Alumna: Angeli Arora
Angeli Arora studied jurisprudence at Lincoln college from 1995-1998. Whilst at Oxford, she was president of the Majlis Society and an active member of the Oxford Access Scheme.
Angeli Arora was one of the youngest lawyers to become partner, and managing partner, at a top tier international law firm. Indeed, she was amongst the first female lawyers to achieve record breaking success, as a solicitor qualified under the laws of England and Wales, in the international legal arena.
In terms of her background, Angeli notes: “I come from a line of strong, intelligent and brave Indian women. However, I was the first female in our family history to be given the chance to have a career or even go to university. Even in my generation, a number of my female peers at school were told by their parents that they must get married (and then have children) as soon as they finished their education.”
Angeli graduated from Oxford University and trained at Linklaters (including a seat in Japan). She then practised corporate law at a top US law firm in London. It became clear very quickly that Angeli was on partnership track, as she was running large cross-border transactions for the office’s most important clients within a couple of years post qualification.
Angeli saw a number of clients becoming particularly active in Asia, with the rapid growth of countries like India and China. Therefore, at age 28, Angeli sat down with her managing partner to discuss how they could set up an office to better service the region. 6 months later, Angeli was sitting in Hong Kong, tasked with bringing in the client work and establishing the firm there.
“Most people thought I was crazy,” recalls Angeli, “a young woman leaving her family and jeopardising a very solid career for an opportunity that could go horribly wrong”.
However, Angeli quickly won herself a loyal client base in Asia and acted on a number of the highest profile investor actions in the region. She advised on high stake corporate transactions in Hong Kong, China, Japan, India, Malaysia, Korea, New Zealand, Australia, Vietnam, Philippines, Indonesia, Taiwan and Thailand (to name a few). The success of the firm in Hong Kong exceeded all expectations and Angeli was promoted to partnership as she turned 30 (just 5 years post qualification) – possibly the youngest partner at a top tier international law firm at that time. Before Angeli’s 31st birthday, she was managing partner of the thriving office – likely the youngest managing partner at a top tier international law firm at that time.
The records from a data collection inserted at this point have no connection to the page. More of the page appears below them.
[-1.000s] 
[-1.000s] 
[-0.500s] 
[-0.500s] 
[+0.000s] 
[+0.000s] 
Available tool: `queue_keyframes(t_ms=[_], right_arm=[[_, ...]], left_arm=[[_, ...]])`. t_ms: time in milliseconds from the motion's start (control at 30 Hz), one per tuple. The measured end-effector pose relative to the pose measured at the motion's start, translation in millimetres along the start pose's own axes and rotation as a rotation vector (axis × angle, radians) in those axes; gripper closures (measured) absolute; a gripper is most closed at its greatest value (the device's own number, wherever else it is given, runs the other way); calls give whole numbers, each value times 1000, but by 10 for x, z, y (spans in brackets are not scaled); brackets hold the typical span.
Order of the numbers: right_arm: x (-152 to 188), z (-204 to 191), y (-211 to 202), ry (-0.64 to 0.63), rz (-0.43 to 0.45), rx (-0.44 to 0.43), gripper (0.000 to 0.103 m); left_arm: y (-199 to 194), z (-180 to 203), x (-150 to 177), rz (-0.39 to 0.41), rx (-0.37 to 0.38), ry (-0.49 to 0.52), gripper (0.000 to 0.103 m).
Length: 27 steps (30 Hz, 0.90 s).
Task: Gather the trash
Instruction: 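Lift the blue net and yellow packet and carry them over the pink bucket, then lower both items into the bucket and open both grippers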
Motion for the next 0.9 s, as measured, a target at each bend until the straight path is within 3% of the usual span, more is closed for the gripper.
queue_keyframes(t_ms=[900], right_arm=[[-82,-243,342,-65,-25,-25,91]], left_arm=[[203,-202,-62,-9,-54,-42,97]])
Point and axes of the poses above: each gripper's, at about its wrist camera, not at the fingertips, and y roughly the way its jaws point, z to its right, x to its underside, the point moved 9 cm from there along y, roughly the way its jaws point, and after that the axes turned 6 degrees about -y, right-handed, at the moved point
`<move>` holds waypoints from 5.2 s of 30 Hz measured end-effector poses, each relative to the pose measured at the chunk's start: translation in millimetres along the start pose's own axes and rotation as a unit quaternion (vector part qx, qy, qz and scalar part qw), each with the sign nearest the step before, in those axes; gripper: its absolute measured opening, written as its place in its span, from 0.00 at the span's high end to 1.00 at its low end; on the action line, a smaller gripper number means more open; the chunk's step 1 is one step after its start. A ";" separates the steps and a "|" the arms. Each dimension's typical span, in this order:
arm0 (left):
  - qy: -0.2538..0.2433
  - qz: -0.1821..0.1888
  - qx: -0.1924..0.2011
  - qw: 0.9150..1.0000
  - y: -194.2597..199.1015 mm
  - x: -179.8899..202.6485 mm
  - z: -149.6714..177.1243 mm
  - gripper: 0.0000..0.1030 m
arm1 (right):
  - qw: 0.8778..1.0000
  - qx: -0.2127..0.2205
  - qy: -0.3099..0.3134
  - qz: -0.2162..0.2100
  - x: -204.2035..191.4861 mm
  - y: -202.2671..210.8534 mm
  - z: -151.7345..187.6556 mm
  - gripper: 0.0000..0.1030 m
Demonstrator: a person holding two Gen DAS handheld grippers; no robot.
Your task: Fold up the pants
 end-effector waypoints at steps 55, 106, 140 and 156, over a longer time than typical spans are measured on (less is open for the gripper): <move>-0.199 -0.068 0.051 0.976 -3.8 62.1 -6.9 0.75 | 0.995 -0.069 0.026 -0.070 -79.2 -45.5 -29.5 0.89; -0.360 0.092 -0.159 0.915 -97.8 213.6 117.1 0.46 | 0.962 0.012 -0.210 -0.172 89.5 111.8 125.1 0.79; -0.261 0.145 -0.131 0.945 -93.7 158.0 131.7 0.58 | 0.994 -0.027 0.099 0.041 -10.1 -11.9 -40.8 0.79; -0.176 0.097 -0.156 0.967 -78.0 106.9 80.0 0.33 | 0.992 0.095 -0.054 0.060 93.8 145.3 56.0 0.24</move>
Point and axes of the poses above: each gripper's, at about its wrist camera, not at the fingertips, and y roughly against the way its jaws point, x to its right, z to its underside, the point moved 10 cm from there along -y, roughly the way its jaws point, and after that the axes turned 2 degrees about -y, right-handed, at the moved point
Angeli returned to London for a number of years and, then decided to move to Africa and join the largest law firm in the world as group leader of their private equity (and investment funds) practice in Africa, seeing an exciting opportunity to be part of the world’s next fastest growing economy after South Asia.
Angeli’s international experience has allowed her to get involved in a number of global issues and initiatives, as well as play a part in the shaping of laws/legal market practice relating to investment/business issues around the world. “I have often found myself fighting for better accountability, transparency and corporate governance in jurisdictions where these principles are less developed. I have often found myself driving information and idea sharing between jurisdictions on corporate law matters. Whilst each country has its own laws, there are always lessons to be learnt from other legal systems – indeed this is an important part of globalisation.” remarks Angeli.
However, the challenges faced by female lawyers in law are particularly acute when it comes to cross-border transactions: these transactions tend to involve long, unpredictable hours (dealing with different time zones); frequent travel (and even picking up your family and moving to a new country for secondments) and coping with different attitudes towards the role of women in different jurisdictions.
Angeli notes from her own experience that females face difficult trade-off’s when deciding whether to spend time abroad to advance their career. “I went to Hong Kong when I was single. People told me I would miss the boat in terms of having a family if I went abroad. I went to South Africa when I had two little children. People told me I needed to be around the support structure of my extended family in the UK if I wanted to continue working. Both points are valid to a degree, but it is up to each person to decide if they are deal breakers.”
Angeli notes “English law is still the preferred governing law in cross-border transactions across the world. This gives English qualified lawyers a really interesting opportunity in the international legal forum and English qualified lawyers are continually understanding all the possibilities which flow from this. Women are still poorly represented in leadership roles in the UK (and the rest of the world), which means it is even more important that we do not miss out on the career advancing and learning opportunities for lawyers qualified in England and Wales participating in cross border work, despite the barriers and obstacles.”
As it stands, Angeli has acted on high profile transactions in over 50 countries, in most of the continents in the world.